Action item
Reproduce the lines below exactly, from the one containing "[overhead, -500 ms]" through the one containing "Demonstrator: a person", both included. Leave out any pictures.

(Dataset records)
- Opening Delimiter -
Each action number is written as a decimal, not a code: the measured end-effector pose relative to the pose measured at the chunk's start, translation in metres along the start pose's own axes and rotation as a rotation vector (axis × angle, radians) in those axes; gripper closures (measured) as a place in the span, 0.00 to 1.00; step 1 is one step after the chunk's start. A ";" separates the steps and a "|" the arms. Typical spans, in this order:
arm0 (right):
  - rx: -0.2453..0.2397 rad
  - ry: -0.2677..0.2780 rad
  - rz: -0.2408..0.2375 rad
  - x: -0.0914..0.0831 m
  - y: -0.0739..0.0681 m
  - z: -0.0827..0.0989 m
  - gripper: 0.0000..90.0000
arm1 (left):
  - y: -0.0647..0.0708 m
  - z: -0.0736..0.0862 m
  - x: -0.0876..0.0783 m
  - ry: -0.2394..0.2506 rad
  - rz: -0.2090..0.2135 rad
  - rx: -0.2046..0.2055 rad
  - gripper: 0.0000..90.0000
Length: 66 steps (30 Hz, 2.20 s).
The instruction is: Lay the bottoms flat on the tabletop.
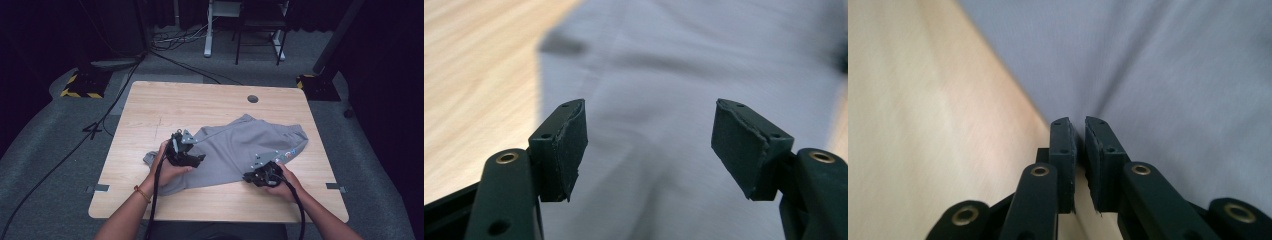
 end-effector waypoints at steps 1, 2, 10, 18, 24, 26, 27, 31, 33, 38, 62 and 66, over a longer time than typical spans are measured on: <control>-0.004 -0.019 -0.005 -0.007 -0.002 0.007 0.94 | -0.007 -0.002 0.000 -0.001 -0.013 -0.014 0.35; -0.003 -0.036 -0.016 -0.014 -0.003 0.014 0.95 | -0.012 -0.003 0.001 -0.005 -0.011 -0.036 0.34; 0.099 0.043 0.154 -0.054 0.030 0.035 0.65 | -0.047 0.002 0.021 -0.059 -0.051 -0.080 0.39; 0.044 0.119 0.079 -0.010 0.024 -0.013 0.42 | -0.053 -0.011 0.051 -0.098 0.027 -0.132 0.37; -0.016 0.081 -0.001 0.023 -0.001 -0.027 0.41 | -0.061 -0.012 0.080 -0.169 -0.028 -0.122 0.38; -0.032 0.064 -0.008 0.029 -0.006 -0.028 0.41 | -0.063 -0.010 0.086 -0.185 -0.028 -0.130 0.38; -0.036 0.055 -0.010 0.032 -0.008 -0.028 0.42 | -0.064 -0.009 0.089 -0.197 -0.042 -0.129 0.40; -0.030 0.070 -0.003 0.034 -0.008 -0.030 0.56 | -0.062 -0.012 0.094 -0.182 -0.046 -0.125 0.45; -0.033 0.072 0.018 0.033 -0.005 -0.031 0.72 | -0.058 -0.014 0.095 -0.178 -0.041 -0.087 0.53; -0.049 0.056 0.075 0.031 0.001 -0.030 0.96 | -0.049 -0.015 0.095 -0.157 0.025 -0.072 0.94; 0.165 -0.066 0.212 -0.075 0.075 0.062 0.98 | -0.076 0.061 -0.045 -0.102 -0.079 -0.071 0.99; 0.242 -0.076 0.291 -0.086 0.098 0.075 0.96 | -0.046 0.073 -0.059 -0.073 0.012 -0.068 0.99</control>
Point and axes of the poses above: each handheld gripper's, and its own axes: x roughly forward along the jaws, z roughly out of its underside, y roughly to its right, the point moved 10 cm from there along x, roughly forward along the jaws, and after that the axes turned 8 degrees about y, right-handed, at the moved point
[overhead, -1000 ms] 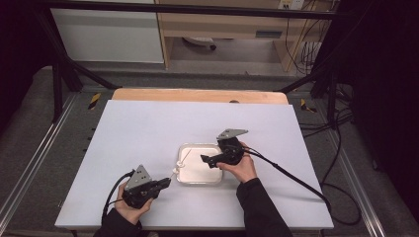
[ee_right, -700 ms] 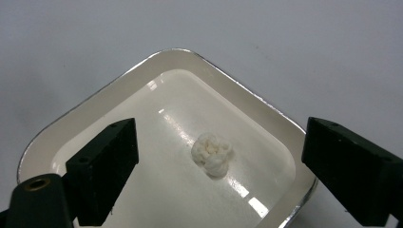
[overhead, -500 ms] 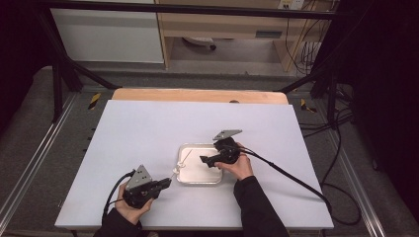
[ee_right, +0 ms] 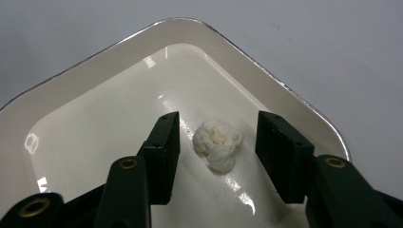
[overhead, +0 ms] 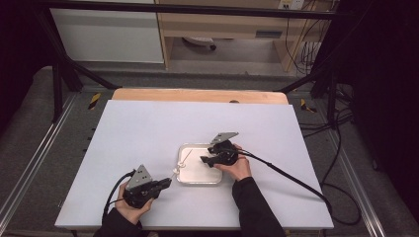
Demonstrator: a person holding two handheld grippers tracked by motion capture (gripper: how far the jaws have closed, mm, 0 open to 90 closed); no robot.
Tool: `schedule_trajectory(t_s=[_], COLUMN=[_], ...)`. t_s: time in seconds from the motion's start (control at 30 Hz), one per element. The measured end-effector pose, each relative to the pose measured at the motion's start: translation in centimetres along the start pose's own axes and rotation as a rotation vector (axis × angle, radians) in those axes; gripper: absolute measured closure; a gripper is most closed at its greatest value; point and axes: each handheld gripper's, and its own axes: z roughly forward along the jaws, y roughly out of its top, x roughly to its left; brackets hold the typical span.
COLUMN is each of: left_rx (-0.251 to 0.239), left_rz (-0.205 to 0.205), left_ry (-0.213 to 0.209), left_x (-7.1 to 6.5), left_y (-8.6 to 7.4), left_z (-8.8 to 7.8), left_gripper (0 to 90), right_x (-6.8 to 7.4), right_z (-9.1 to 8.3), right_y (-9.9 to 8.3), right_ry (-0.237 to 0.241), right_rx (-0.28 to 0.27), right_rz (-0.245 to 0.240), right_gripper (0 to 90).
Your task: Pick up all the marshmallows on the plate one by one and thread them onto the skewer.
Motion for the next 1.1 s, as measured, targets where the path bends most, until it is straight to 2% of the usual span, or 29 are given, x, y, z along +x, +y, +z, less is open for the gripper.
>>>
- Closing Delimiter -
Exercise result
[overhead, -500 ms] 
[ee_right, +0 ms] 
[overhead, +0 ms] 
Demonstrator: a person holding two handheld grippers tracked by motion capture (gripper: how far the jaws have closed, mm, 0 open to 90 closed); no robot.

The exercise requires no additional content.